Friday, September 23, 2005

Rules of Blogging

A year and a half into this blogging business, I know discover this from here:-

These are the rules
For those of you who are new to this whole blogging game, there are certain ground rules you need to follow when arguing on blogs. Be sure to abide by these rules when commenting at Harry's Place, Lenin's Tomb or the Popinjays.

1. Under no circumstances should you suggest that there are certain fields that you do not have sufficient knowledge about to form an opinion. Your bachelors degree from the University of Armchair makes you an expert on all subjects everywhere.

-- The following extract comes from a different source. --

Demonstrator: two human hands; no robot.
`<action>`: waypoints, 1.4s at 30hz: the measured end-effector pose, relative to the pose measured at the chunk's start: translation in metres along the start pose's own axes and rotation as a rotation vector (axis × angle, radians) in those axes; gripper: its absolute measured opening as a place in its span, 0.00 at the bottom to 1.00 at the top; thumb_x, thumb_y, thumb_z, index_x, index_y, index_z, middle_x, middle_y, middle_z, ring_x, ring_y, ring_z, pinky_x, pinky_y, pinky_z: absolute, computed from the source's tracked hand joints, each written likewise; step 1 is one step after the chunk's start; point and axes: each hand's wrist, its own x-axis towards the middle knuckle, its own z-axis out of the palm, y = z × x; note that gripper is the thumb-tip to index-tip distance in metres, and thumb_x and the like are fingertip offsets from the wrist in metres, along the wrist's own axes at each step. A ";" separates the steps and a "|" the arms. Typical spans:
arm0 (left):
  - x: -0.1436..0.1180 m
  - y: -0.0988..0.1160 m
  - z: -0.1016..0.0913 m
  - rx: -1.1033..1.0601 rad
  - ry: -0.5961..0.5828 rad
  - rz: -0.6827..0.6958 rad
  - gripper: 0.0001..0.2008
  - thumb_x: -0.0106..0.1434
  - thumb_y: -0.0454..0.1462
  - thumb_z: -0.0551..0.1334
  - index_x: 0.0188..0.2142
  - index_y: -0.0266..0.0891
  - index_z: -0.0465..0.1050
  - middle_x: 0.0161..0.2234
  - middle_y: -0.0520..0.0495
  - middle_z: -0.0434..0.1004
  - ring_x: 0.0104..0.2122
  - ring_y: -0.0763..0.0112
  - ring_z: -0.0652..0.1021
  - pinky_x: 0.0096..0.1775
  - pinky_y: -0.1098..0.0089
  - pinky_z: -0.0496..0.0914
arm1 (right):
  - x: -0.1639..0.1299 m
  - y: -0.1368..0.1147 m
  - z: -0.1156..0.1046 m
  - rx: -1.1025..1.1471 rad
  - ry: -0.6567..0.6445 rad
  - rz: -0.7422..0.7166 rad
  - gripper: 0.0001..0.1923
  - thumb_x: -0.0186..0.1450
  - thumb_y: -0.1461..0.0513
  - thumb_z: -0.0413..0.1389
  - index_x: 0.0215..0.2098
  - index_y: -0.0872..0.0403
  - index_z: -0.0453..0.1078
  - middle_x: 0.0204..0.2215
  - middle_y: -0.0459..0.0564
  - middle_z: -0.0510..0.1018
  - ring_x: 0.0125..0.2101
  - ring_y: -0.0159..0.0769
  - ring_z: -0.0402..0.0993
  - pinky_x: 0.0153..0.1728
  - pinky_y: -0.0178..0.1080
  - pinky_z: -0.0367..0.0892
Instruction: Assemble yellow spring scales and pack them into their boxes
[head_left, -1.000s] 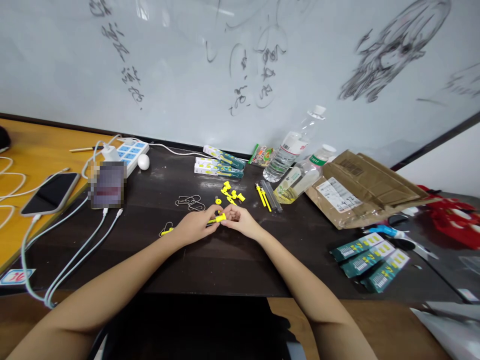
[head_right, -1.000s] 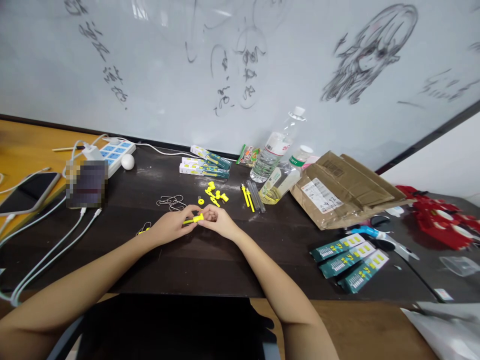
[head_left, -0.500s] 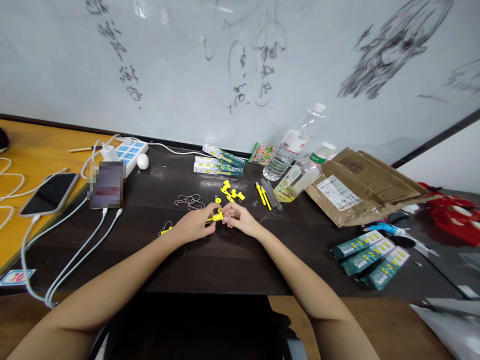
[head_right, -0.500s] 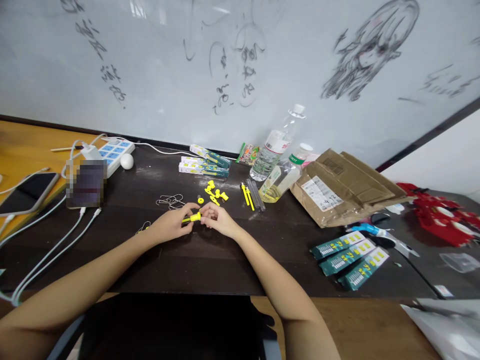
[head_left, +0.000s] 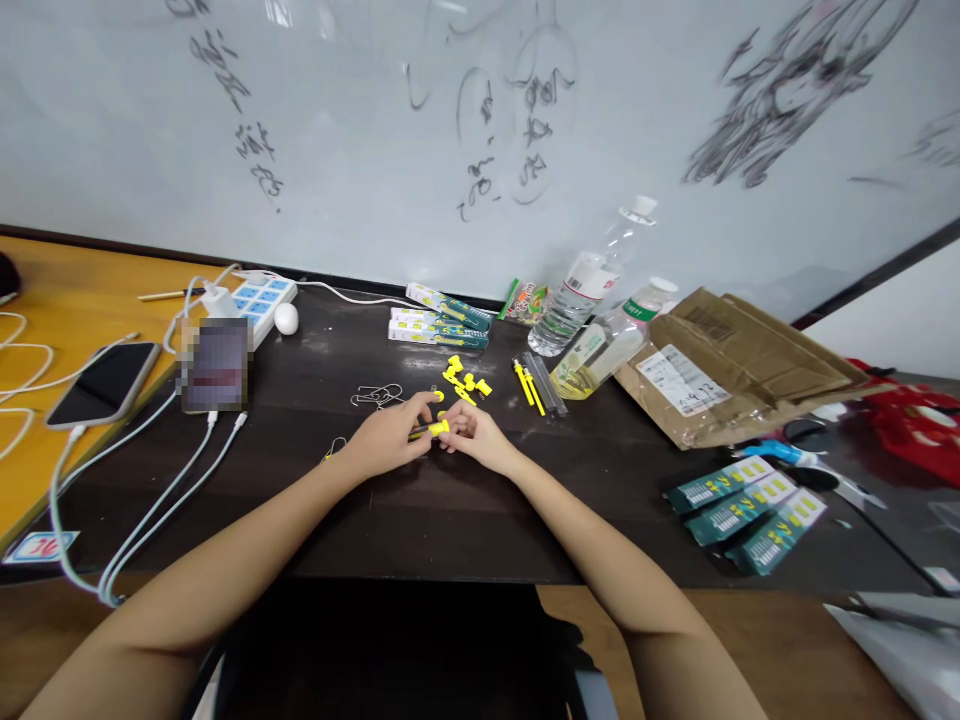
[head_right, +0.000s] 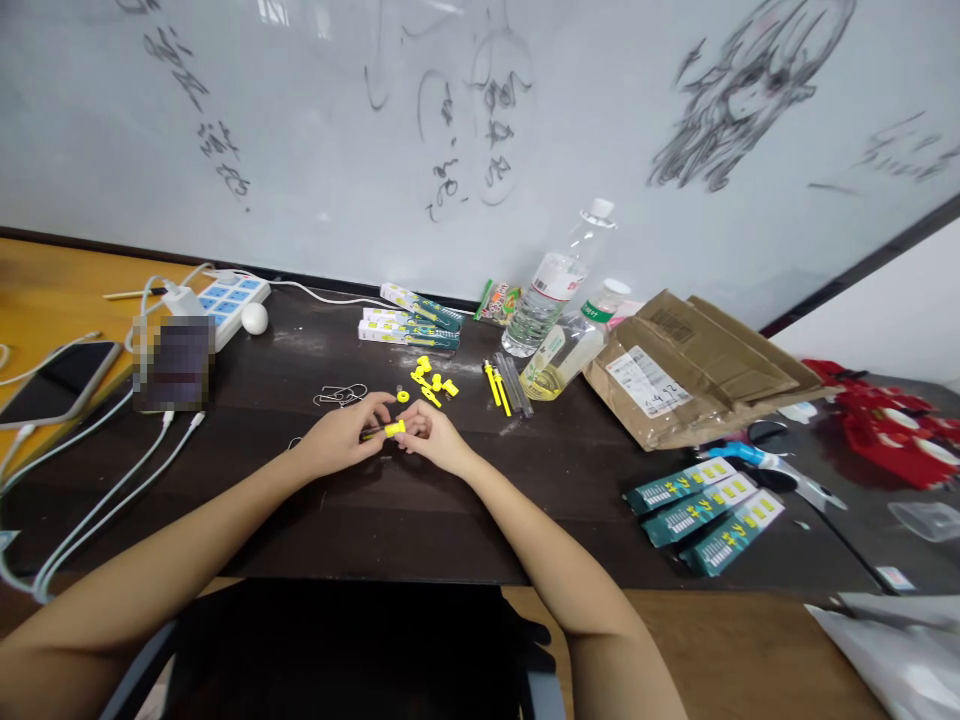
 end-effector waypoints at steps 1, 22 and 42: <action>0.001 0.000 -0.005 0.039 0.027 -0.027 0.21 0.62 0.40 0.54 0.55 0.40 0.58 0.43 0.46 0.75 0.36 0.68 0.77 0.37 0.70 0.68 | 0.001 0.001 -0.002 0.006 0.012 0.006 0.18 0.54 0.56 0.64 0.36 0.54 0.62 0.26 0.44 0.76 0.24 0.29 0.73 0.25 0.33 0.70; 0.006 -0.025 -0.029 0.515 -0.089 -0.528 0.23 0.68 0.46 0.43 0.40 0.35 0.72 0.34 0.37 0.79 0.36 0.54 0.79 0.34 0.66 0.67 | 0.008 0.001 -0.036 -0.049 0.148 0.056 0.18 0.52 0.57 0.64 0.33 0.54 0.61 0.25 0.45 0.79 0.18 0.26 0.69 0.15 0.28 0.63; 0.006 -0.030 -0.003 0.352 -0.119 -0.107 0.13 0.64 0.48 0.55 0.41 0.43 0.69 0.42 0.48 0.69 0.34 0.68 0.75 0.28 0.73 0.63 | 0.007 -0.010 -0.034 0.016 0.218 -0.089 0.17 0.58 0.54 0.60 0.37 0.52 0.59 0.24 0.41 0.73 0.17 0.23 0.64 0.15 0.28 0.60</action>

2. This bachelors degree also exempts you from any requirement to provide sources for any claims you may wish to make.

3. All positions that can be taken on a subject fall into two black-and-white categories, and nuances are utterly impossible. Therefore, anybody who is even slightly pro-Israel clearly believes every Palestinian village should be bulldozed to make way for 5-star hotels. Likewise, even the vaguest supporter of Palestinian civil rights laughs as suicide bombers blow up small children.

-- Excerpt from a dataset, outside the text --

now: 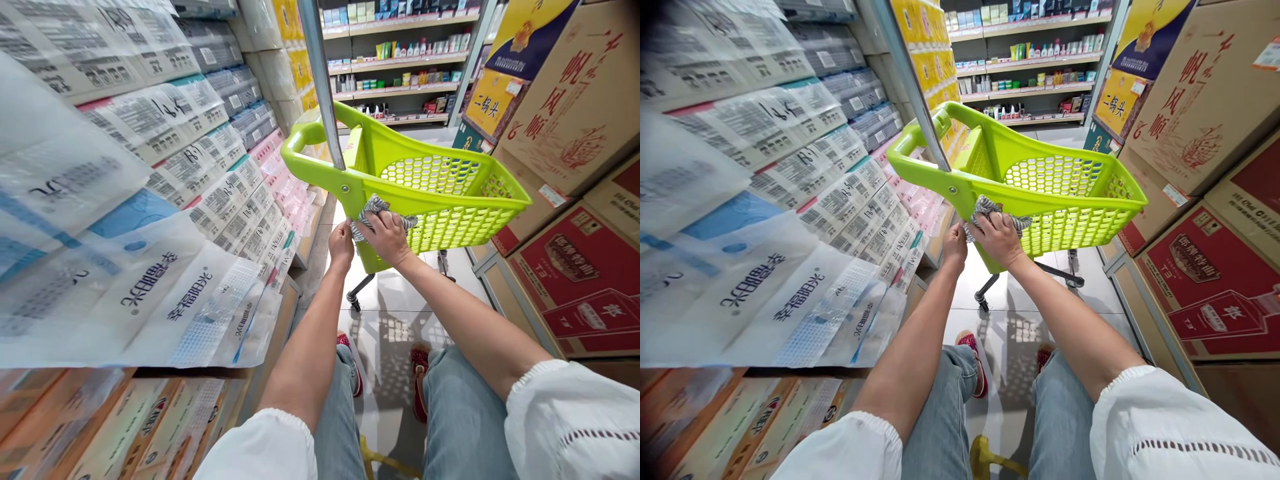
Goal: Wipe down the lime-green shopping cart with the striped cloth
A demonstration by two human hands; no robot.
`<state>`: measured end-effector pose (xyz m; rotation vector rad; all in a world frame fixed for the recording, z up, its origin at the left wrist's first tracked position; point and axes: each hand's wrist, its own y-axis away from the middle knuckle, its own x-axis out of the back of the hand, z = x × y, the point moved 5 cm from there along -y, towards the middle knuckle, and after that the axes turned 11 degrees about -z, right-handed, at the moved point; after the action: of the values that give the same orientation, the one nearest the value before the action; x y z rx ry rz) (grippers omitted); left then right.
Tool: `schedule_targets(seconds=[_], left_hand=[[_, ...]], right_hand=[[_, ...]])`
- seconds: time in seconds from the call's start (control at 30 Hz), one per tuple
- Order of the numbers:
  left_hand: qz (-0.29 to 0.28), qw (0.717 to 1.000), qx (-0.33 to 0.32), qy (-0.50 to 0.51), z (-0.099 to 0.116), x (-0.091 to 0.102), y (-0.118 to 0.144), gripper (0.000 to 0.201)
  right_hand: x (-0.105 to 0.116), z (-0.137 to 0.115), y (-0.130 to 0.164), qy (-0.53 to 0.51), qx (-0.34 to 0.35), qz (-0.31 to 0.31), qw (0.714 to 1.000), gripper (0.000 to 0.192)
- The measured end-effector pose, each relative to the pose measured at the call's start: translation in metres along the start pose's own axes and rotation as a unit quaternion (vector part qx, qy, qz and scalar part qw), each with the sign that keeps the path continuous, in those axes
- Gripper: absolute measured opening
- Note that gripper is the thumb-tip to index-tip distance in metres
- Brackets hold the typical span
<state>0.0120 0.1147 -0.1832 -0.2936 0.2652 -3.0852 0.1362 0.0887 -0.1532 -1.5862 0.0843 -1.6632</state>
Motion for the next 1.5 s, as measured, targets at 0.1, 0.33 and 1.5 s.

4. Irrelevant of which side of a debate you take, the mass media is against you.

5. Irrelevant of which side of a debate you take, don't forget to mock Benjamin.

6. When responding to a point made by another commenter, feel free to reply as though that commenter had said something completely different to the point that they actually made.

7. Ranting hyperbole is a sign of gravitas, and is always superior to nuanced argument backed up with evidence.

8. Finally, if you find yourself losing an argument, always ensure that you declare that the issue is unimportant anyway, and close by mocking the other side for having such a silly obsession with that particular subject.